* EXERCISE
Find how many lines in the listing below include the word "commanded". Give that number only.

* RECORDS PROVIDED
--- START ---

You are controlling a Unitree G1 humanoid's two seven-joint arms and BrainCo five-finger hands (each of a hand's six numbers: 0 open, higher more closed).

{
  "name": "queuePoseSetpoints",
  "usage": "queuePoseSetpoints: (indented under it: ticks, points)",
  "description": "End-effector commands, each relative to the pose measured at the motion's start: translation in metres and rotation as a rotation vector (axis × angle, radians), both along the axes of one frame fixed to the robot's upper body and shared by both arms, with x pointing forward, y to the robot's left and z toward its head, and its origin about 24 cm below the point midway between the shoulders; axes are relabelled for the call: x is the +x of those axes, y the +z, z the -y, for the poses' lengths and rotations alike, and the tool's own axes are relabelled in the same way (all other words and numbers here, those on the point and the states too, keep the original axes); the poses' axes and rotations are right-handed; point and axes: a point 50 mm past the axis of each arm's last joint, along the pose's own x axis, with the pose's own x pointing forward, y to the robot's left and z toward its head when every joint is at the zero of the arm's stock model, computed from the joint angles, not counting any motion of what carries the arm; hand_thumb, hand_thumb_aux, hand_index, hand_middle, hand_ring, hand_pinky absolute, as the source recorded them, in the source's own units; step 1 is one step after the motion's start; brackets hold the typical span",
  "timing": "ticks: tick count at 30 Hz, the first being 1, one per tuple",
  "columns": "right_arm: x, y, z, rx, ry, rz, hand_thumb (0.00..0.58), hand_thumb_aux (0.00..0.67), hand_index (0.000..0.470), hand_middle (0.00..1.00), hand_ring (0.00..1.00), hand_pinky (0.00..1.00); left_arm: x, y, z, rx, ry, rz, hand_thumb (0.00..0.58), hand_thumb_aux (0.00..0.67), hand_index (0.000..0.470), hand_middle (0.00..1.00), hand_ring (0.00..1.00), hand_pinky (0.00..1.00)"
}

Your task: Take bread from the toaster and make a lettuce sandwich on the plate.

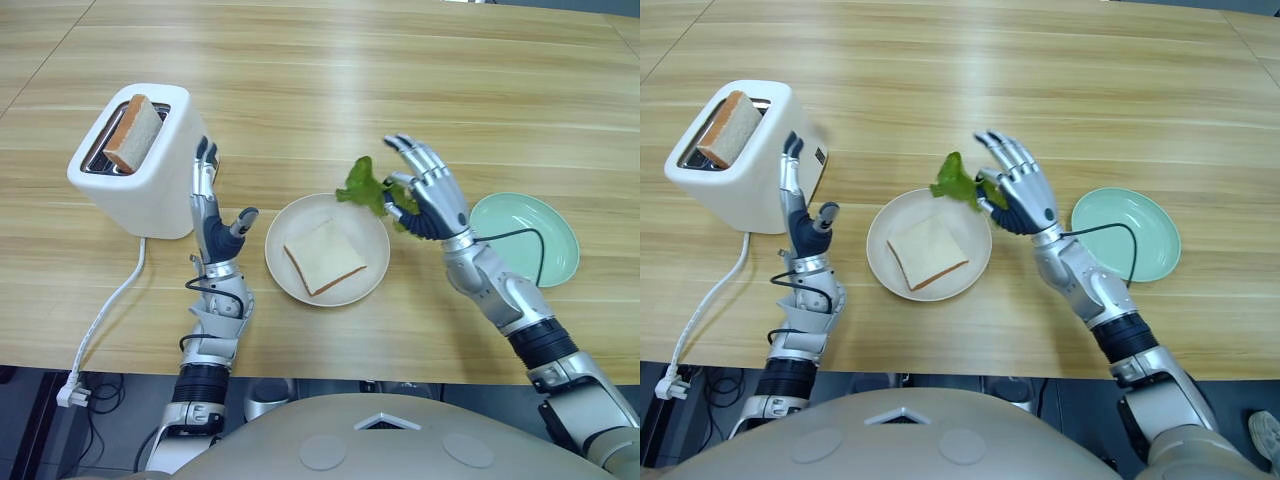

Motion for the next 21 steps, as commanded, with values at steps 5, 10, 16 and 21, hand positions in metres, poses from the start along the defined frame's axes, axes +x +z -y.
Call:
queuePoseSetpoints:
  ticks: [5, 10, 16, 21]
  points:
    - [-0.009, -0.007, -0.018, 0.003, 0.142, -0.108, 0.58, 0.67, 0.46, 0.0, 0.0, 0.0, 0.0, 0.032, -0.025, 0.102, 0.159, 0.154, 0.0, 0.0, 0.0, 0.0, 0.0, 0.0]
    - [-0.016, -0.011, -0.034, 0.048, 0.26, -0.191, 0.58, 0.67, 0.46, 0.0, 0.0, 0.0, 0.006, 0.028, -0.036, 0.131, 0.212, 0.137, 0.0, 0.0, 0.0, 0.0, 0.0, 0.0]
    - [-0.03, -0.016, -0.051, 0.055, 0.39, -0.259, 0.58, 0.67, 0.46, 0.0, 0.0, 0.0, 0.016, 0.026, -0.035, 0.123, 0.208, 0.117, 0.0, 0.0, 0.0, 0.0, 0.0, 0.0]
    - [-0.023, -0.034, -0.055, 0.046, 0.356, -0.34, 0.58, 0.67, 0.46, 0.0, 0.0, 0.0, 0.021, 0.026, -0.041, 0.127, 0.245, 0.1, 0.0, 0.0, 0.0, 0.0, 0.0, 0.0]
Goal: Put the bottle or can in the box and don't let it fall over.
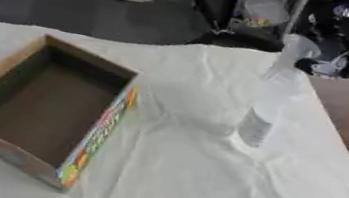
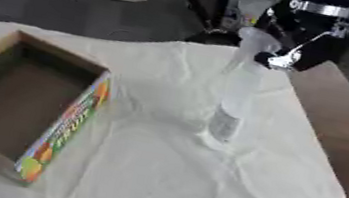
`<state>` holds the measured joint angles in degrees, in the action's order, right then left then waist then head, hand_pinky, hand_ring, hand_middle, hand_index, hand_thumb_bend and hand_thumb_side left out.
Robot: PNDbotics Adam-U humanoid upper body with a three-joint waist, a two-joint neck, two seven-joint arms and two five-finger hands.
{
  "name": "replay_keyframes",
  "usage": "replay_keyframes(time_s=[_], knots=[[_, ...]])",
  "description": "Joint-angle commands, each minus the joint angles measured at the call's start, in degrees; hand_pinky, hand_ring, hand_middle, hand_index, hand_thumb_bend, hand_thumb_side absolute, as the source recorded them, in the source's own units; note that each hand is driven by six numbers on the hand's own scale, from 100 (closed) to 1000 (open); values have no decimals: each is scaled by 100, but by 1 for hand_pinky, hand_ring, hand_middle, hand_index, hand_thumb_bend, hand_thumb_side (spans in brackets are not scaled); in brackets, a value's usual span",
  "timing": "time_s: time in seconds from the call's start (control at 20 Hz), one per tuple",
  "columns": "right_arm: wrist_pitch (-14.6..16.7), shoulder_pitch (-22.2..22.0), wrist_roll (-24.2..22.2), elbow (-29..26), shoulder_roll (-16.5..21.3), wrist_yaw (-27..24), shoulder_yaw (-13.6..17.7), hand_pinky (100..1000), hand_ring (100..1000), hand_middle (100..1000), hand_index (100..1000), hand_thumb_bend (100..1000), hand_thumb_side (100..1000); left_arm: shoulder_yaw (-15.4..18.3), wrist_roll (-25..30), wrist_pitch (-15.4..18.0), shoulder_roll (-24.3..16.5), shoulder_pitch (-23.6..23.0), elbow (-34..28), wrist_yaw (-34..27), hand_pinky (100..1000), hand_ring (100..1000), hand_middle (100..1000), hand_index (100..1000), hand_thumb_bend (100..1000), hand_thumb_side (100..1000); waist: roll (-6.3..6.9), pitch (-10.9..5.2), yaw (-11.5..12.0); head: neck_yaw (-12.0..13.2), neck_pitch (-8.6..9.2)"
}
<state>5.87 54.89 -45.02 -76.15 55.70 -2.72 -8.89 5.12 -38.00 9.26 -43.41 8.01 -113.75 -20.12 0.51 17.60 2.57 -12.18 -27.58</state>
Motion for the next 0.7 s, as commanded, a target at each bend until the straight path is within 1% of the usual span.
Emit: replay_keyframes(time_s=[0.05, 0.25, 0.55, 0.7], knots=[[-24, 114, -9, -62, 125, -78, 72, 622, 518, 581, 642, 249, 100, 27, 26, -14, -130, 51, -85, -9, 708, 824, 825, 817, 404, 806, -4, -74, -4, 12, 41], [-55, 116, -10, -82, 121, -144, 73, 597, 478, 544, 607, 228, 100, 26, 39, -31, -135, 57, -85, -8, 709, 825, 825, 816, 402, 808, -7, -76, 0, 19, 36], [-133, 124, -28, -108, 113, -271, 76, 570, 454, 506, 568, 200, 100, 20, 53, -75, -136, 69, -85, -13, 709, 826, 827, 816, 399, 810, 2, -84, -48, 28, 30], [-168, 122, -26, -112, 112, -321, 79, 570, 446, 498, 562, 194, 100, 23, 61, -91, -141, 77, -85, -13, 709, 826, 827, 814, 398, 810, 8, -91, -73, 33, 26]])
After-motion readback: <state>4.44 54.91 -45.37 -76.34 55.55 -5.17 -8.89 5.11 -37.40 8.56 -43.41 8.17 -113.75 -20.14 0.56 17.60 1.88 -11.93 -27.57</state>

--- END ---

* WRITTEN ANSWER
2